At the first pretrial conference in this case, counsel for the defendant made nine separate contentions, including a contention (No. 5) that the prices invoiced by Swarovski to LOC did not fairly reflect the market value of the merchandise. To support each of these nine contentions, defendant's counsel supoenaed from unrelated parties and introduced a large number of documents, resulting in an extremely voluminous record. In his brief, however, counsel for defendant abandoned all but his fifth contention, thus conceding, in effect, that a major part of the record — which concerned the other eight contentions — was irrelevant. To obviate such a situation in the future, and thus avoid wasting the time of the court, opposing counsel and unrelated parties, it is essential that counsel prepare their cases thoroughly before and not after trial.

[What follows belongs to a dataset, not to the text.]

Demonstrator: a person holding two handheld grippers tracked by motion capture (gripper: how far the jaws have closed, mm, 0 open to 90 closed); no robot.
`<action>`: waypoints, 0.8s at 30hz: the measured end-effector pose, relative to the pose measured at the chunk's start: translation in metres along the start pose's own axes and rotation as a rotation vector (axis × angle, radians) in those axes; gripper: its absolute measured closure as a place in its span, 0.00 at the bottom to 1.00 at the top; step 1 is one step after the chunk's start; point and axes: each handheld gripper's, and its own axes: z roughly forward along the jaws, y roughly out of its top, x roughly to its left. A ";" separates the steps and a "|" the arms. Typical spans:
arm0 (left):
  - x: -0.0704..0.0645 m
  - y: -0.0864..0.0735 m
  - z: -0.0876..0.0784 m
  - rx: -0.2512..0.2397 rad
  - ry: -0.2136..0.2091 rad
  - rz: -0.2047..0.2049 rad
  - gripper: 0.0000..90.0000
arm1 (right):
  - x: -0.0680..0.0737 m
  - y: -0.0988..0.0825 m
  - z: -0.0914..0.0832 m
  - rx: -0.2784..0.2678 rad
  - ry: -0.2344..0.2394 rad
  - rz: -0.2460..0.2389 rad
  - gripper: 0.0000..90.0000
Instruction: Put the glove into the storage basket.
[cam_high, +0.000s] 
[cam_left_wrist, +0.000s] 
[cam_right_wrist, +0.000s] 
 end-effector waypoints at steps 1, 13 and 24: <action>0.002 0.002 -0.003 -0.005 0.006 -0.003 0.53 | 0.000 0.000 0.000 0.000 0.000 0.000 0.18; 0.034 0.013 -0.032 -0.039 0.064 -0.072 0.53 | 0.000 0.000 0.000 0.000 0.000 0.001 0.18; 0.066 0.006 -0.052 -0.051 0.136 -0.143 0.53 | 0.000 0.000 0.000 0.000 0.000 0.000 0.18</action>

The pertinent statutory provisions of section 402 of the Tariff Act of 1930, as amended, as follows:

(b) Export Value. — For the purposes of this section, the export value of imported merchandise shall be the price, at the time of exportation to the United States of the merchandise undergoing appraisement, at which such or similar merchandise is freely sold or, in the absence of sales, offered for sale in the principal markets of the country of exportation, in the usual wholesale quantities and in the ordinary course of trade, for exportation to the United States, plus, when not included in such price, the cost of all containers and coverings of whatever nature and all other expenses incidental to placing the merchandise in condition, packed ready for shipment to the United States.

* * * * * *

(f) Definitions. — For the purposes of this section —
(1) The term "freely sold or, in the absence of sales, offered for sale" means sold or, in the absence of sales, offered —

(A) to all purchasers at wholesale, or

(B) in the ordinary course of trade to one or more selected purchasers at wholesale at a price which fairly reflects the market value of the merchandise,
without restrictions as to the disposition or use of the merchandise by the purchaser, except restrictions as to such disposition or use which (i) are imposed or required by law, (ii) limit the price at which or the territory in which the merchandise may be resold, or (iii) do not substantially affect the value of the merchandise to usual purchasers at wholesale.

With respect to the proof necessary to establish that a price to a selected purchaser fairly reflects market value, the court's primary emphasis has been to determine whether a showing has been made which would negate the possibility of collusion between the selected purchaser and seller in rigging the price of goods. See e.g., Myerson Tooth Corporation v. United States, 61 Cust.Ct. 540, 544, R.D. 11597 (1968), aff'd, 64 Cust.Ct. 860, A.R.D. 273, 313 F. Supp. 1016 (1970); Service Afloat, Inc. v. United States, 66 Cust.Ct. 519, 522, R.D. 11734, 322 F. Supp. 1396, 1398 (1971).

Accordingly, one method has been to compare the export price to the selected purchaser in the United States with the price at which the merchandise was sold in the home market or to third countries, other than the United States — this on the basis that all sales in the ordinary course of trade are relevant in determining whether the price in question fairly reflects market value. See e.g., United States v. Acme Steel Company, 51 CCPA 81, C.A.D. 841 (1964); John V. Carr Son, Inc. v. United States, 52 CCPA 62, C.A.D. 860 (1965); Myerson Tooth Corporation v. United States, supra, 64 Cust.Ct. 860, 313 F. Supp. 1016.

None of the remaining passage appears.